Monday, November 18, 2013

The Pain in Every Blog Post

I’m going to be honest here. I don’t like blogging. When I first started, I hated it. I’d do anything NOT to blog and I still have that tendency. If I’m in the middle of a good book, I go for that. (Sidebar: I finished Nova Ren Suma’s 17 & Gone over the weekend and it’s so beautifully dark and amazing.) If my husband wants to watch Chuck (renewed TV spy show obsession), we’ll go through two or three episodes before I’ll pick up my laptop. If we don’t have dessert, I’ll make something complicated. JUST DON’T MAKE ME BLOG.

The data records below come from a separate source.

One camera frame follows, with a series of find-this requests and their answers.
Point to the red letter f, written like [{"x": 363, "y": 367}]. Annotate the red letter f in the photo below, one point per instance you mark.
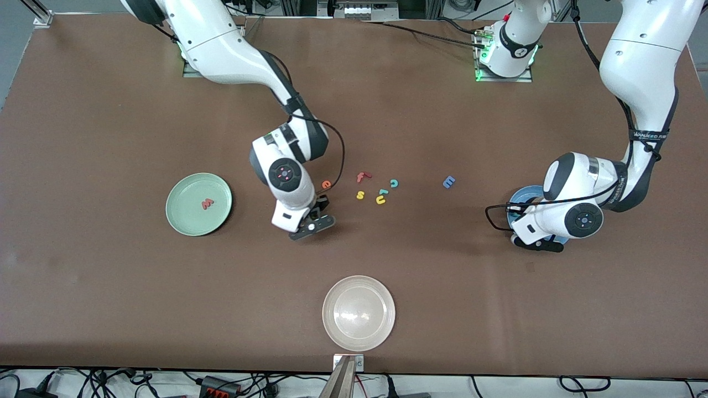
[{"x": 360, "y": 178}]

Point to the aluminium corner bracket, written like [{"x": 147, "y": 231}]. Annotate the aluminium corner bracket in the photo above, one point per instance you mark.
[{"x": 41, "y": 19}]

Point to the blue plate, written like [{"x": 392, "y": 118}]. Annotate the blue plate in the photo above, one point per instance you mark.
[{"x": 528, "y": 193}]

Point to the aluminium camera post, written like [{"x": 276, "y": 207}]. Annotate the aluminium camera post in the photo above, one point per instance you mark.
[{"x": 340, "y": 384}]

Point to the white power strip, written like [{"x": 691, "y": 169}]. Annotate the white power strip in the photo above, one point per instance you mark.
[{"x": 365, "y": 11}]

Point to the red letter m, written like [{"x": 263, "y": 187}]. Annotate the red letter m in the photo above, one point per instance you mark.
[{"x": 207, "y": 204}]

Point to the green plate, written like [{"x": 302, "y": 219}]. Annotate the green plate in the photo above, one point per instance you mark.
[{"x": 188, "y": 215}]

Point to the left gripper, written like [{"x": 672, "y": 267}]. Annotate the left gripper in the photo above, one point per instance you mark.
[{"x": 515, "y": 212}]

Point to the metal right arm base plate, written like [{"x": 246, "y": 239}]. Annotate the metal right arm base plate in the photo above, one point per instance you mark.
[{"x": 188, "y": 71}]

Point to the silver mounting bracket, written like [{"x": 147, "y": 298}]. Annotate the silver mounting bracket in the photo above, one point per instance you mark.
[{"x": 359, "y": 363}]

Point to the black orange power strip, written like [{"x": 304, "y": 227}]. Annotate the black orange power strip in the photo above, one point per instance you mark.
[{"x": 218, "y": 387}]

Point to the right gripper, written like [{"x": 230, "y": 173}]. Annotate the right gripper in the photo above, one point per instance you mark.
[{"x": 320, "y": 204}]

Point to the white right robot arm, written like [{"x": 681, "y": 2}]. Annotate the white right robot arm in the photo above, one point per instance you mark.
[{"x": 221, "y": 50}]

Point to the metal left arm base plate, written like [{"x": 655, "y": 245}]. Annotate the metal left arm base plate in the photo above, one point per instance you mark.
[{"x": 524, "y": 79}]

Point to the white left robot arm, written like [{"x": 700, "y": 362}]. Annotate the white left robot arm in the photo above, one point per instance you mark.
[{"x": 641, "y": 55}]

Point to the blue letter m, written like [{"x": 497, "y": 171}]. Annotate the blue letter m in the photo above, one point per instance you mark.
[{"x": 448, "y": 182}]

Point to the beige plate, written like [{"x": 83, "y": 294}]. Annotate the beige plate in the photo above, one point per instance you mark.
[{"x": 359, "y": 313}]

What is it about blogging that I dislike so much? For starters, I don’t write non-fiction. If I’m writing about something I’ve experienced, I fictionalize it. Always. I’m better at fiction than fact, plus it’s weird for me to share (not terribly) personal details with anyone who comes across the blog.

But that’s not the only cause of my blog aversion. Blogging, it turns out, reminds me of all the papers I had to write in college—and I hated writing papers in college. First, those papers were non-fiction. If they were fiction, they were stories, not papers. Most of my college writing was papers. I was in the honors college, so I wrote MANY papers. In our freshman composition course, our professors taught us their preferred paper writing method, the one they wanted us to use ALL THROUGH COLLEGE. They called it the Three Point Five Paragraph Paper. (Maybe those words wouldn’t really be cause for capitals, but our professors made them sound like they started with capital letters.)

A Three Point Five Paragraph Paper means that, no matter what you’re writing about, your paper should finish with five paragraphs:

1st paragraph: introduction in which you say what you’re paper’s proving and what three things you’re going to say to prove it
2nd paragraph: first point to support what your paper’s proving
3rd paragraph: second point to support what your paper’s proving
4th paragraph: third point to support what your paper’s proving
5th paragraph: restate what your paper has proved and the three points you used to prove it

To be fair to my college professors, they wanted us to develop this paper writing style so that, eventually, we weren’t writing just five paragraphs. Still, they wanted the content to serve the original intention. You’ve got a point, so prove your point with at least three sub points. Convince all of us.

Blogging reminds me of these dreaded Three Point Five Paragraph papers because every time I write a blog post, I feel like I’m writing one of those. Check out some of my earlier posts—or even some of the more recent ones. They read just like one of those college papers: I want to talk about this aspect of writing and here are the three ways in which I talk about this aspect of writing and now I’ve talked about this aspect of writing. See it? Maybe not. Maybe you didn’t have to write hundreds of these papers in college. Maybe you didn’t sacrifice your freshman Friday nights so you could turn in one of these papers every freshman Saturday morning.

Right. So. I know what you’re thinking. Believe me, I’ve though it many times. Why, if I don’t like it, do I keep doing it? I often refer to that Writer’s Digest class I took back in August. (Or was it September?) One of the things the literary agents emphasized was that aspiring writers need to get their names out there. Great ways to do this? Social media. Blogging. So now I blog. I trudge through each blog post like it’s one of those college papers I hated writing. Over time, it’s gotten better. It helps when I have something I passionately want to write—like the Baker’s Dozen 2013 contest and sperm whale vomit—and think you’ll like to read—like the Baker’s Dozen 2013 contest…though maybe not the sperm whale vomit. So I’m going to keep blogging, keep getting my name out there, and maybe someday it’ll be worth all these post-college Three Point Five Paragraph posts.